OpenSearch/docs/plugins/mapper-murmur3.asciidoc

105 lines
2.7 KiB
Plaintext

[[mapper-murmur3]]
=== Mapper Murmur3 Plugin
The mapper-murmur3 plugin provides the ability to compute hash of field values
at index-time and store them in the index. This can sometimes be helpful when
running cardinality aggregations on high-cardinality and large string fields.

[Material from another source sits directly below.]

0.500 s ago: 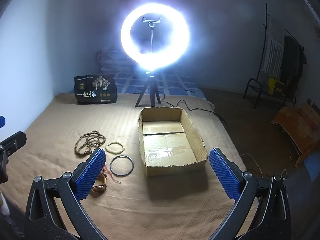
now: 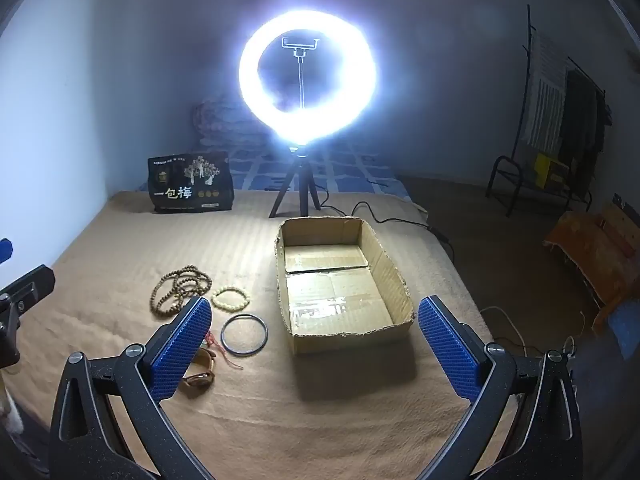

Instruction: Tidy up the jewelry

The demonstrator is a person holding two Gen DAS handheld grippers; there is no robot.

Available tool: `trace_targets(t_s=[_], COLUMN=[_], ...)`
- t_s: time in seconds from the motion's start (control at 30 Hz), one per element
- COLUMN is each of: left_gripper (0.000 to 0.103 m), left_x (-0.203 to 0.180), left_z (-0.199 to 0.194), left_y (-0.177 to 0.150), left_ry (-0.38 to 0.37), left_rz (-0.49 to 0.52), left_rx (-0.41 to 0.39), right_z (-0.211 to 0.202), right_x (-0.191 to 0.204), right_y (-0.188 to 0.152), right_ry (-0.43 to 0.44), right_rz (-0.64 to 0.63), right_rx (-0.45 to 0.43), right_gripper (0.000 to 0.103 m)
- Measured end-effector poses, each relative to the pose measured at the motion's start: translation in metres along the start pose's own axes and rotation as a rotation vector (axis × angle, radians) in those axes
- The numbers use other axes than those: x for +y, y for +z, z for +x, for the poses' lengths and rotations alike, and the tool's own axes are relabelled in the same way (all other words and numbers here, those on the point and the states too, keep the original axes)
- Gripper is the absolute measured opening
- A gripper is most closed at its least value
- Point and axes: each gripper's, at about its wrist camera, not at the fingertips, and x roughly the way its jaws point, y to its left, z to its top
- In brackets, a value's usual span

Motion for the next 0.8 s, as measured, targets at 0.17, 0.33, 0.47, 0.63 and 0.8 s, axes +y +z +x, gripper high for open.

[[mapper-murmur3-install]]
[float]
==== Installation
This plugin can be installed using the plugin manager:
[source,sh]
----------------------------------------------------------------
sudo bin/elasticsearch-plugin install mapper-murmur3
----------------------------------------------------------------
The plugin must be installed on every node in the cluster, and each node must
be restarted after installation.
This plugin can be downloaded for <<plugin-management-custom-url,offline install>> from
{plugin_url}/mapper-murmur3/mapper-murmur3-{version}.zip.
[[mapper-murmur3-remove]]
[float]
==== Removal
The plugin can be removed with the following command:
[source,sh]
----------------------------------------------------------------
sudo bin/elasticsearch-plugin remove mapper-murmur3
----------------------------------------------------------------
The node must be stopped before removing the plugin.
[[mapper-murmur3-usage]]
==== Using the `murmur3` field
The `murmur3` is typically used within a multi-field, so that both the original
value and its hash are stored in the index:
[source,js]
--------------------------
PUT my_index
{
"mappings": {
"my_type": {
"properties": {
"my_field": {
"type": "keyword",
"fields": {
"hash": {
"type": "murmur3"
}
}
}
}
}
}
}
--------------------------
// CONSOLE
Such a mapping would allow to refer to `my_field.hash` in order to get hashes
of the values of the `my_field` field. This is only useful in order to run
`cardinality` aggregations:
[source,js]
--------------------------
# Example documents
PUT my_index/my_type/1
{
"my_field": "This is a document"
}
PUT my_index/my_type/2
{
"my_field": "This is another document"
}
GET my_index/_search
{
"aggs": {
"my_field_cardinality": {
"cardinality": {
"field": "my_field.hash" <1>
}
}
}
}
--------------------------
// CONSOLE
<1> Counting unique values on the `my_field.hash` field
Running a `cardinality` aggregation on the `my_field` field directly would
yield the same result, however using `my_field.hash` instead might result in
a speed-up if the field has a high-cardinality. On the other hand, it is
discouraged to use the `murmur3` field on numeric fields and string fields
that are not almost unique as the use of a `murmur3` field is unlikely to
bring significant speed-ups, while increasing the amount of disk space required
to store the index.